Afin de cerner la nature et l’évolution des aspirations des Fransaskois dans le contexte institutionnel canadien, cet article présente les résultats d’une analyse qualitative de discours d’archives d’organismes fransaskois, d’entrevues effectuées auprès de leaders communautaires, d’articles publiés dans l’hebdomadaire fransaskois L’Eau Vive et de diverses publications communautaires et étatiques (politiques, ententes, rapports) de 1960 à 2015[8]. Cette analyse de discours démontre une volonté persistante dans le discours politique fransaskois de renverser le rapport de domination entre l’État et la communauté fransaskoise[9]. Le désir de la communauté fransaskoise d’exercer un contrôle sur son avenir s’exprime par la réorientation de ses revendications politiques et la restructuration périodique de ses structures et processus de gouvernance pour saisir les ouvertures créées par les trois moments de crise à l’étude (cités plus haut). Alors que ces efforts n’ont pas réussi à renverser le rapport de domination qu’exerce le gouvernement fédéral sur cette petite communauté, plusieurs leaders constatent que la prise en main des institutions de gouvernance a permis à la communauté fransaskoise de mieux « faire communauté ». L’expérience vécue des Fransaskois met en lumière les objectifs et les défis des communautés francophones en milieu minoritaire dans leur quête de vivre autrement au sein de la majorité anglophone au Canada.

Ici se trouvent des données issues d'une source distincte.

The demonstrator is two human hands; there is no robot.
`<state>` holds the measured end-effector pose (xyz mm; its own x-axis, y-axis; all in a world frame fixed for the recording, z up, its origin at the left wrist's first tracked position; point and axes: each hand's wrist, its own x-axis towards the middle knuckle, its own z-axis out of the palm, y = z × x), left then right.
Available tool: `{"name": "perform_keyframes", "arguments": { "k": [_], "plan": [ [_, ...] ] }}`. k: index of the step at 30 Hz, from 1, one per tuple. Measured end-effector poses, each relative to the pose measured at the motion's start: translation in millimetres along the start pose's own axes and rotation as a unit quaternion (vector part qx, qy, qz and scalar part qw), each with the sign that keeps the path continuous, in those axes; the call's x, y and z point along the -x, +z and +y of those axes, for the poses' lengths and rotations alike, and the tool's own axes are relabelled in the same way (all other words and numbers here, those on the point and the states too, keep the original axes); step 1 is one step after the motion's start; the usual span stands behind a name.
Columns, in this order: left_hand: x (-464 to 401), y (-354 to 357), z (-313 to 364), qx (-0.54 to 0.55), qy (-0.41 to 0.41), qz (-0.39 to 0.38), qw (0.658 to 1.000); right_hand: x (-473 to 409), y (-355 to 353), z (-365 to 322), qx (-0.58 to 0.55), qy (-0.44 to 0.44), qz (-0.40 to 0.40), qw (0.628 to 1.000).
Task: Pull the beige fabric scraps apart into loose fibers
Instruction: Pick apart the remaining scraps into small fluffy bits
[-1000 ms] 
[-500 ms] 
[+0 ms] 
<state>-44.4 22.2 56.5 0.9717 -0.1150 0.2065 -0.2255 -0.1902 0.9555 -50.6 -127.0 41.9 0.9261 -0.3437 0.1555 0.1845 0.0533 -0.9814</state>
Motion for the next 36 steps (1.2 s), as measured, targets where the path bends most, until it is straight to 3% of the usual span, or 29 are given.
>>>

La crise identitaire canadienne – La complétude institutionnelle

L’analyse débute avec la « rupture de l’intention vitale » de la société canadienne-française avec la sortie du Québec du Canada français lors des États généraux de 1967 (Thériault et Meunier, 2008 : 228 ; Laniel et Thériault, 2016). En Saskatchewan, ce moment correspond à la présence accrue de la culture anglodominante dans la vie quotidienne des Fransaskois avec l’arrivée des médias de masse, l’urbanisation et l’augmentation du nombre de mariages mixtes. Le taux d’anglicisation en Saskatchewan atteint les 50 % au début des années 1970 (FFHQ, 1977 : 25). Comme le constate un leader de l’époque, « [l]a Francophonie en Saskatchewan se maintient en vie au prix de luttes continues et d’efforts surhumains. Nous nous rendons compte que malgré ces dépenses d’énergies, elle subit une baisse constante » (ACFC, 1977a). Conscients de la menace de plus en plus importante de l’assimilation, les leaders de la communauté s’engagent à développer la capacité de ses membres à contrecarrer cette tendance et à s’entraider. Pour contrer l’affaiblissement de la fransaskoisie, ces leaders adoptent le discours de la complétude institutionnelle.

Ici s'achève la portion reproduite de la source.